Security services are reading your client communications
Security services are routinely intercepting the communications between law firms and their clients. That’s the conclusion of Colin Passmore, senior partner at Simmons & Simmons speaking at this week’s Global Law Summit in London. He said that following the Edward Snowden whistleblower revelations it was clear that client communications are frequently accessed by national security services. Commenting specifically on the UK’s Regulation of Investigatory Powers Act 2000 and its provisions for the lawful interception of communications Passmore called for the legal profession to lobby parliament to debate whether the current situation is acceptable. He called the matter “a modern day Magna Carta issue".
Should law firms charge fees for defending their own billing?

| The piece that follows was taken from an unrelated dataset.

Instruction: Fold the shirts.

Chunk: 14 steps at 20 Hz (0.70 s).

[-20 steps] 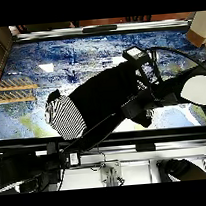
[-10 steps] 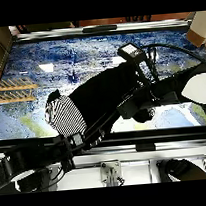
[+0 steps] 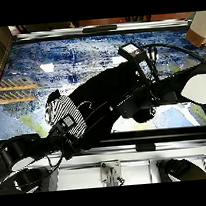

The US Supreme Court has asked law firms to explain their position on billing for time spent defending their fees in bankruptcy cases. Under US law courts decide whether advisers’ fees are fair when they are to come out of funds that would otherwise be paid to creditors; anyone can challenge the fees. The case that has sparked debate involves law firm Baker Botts which billed copper mining firm Asarco U$5 million for defending fees that Asarco had challenged and a judge had overruled. The Supreme Court judge has suggested that the cost of getting paid should be an acceptable service to pass on to the client.
Linklaters’ global energy co-head poached
The global co-head of Linklaters
’ energy group has been hired by Milbank, Tweed, Hadley & McCloy. Matthew Hagopian has been a partner at Linklaters
since 1999 and will join Milbank along with colleague Manzer Ijaz.
Simmons & Simmons appoints partner to Africa group
Paul Bugingo will be joining the energy and infrastructure practice of Simmons & Simmons and will also co-chair its Africa group from 1st March. He will be based in the firm’s Dubai office and will work alongside co-chair Paul Wallace and partners Yves Baratte and Christian Taylor.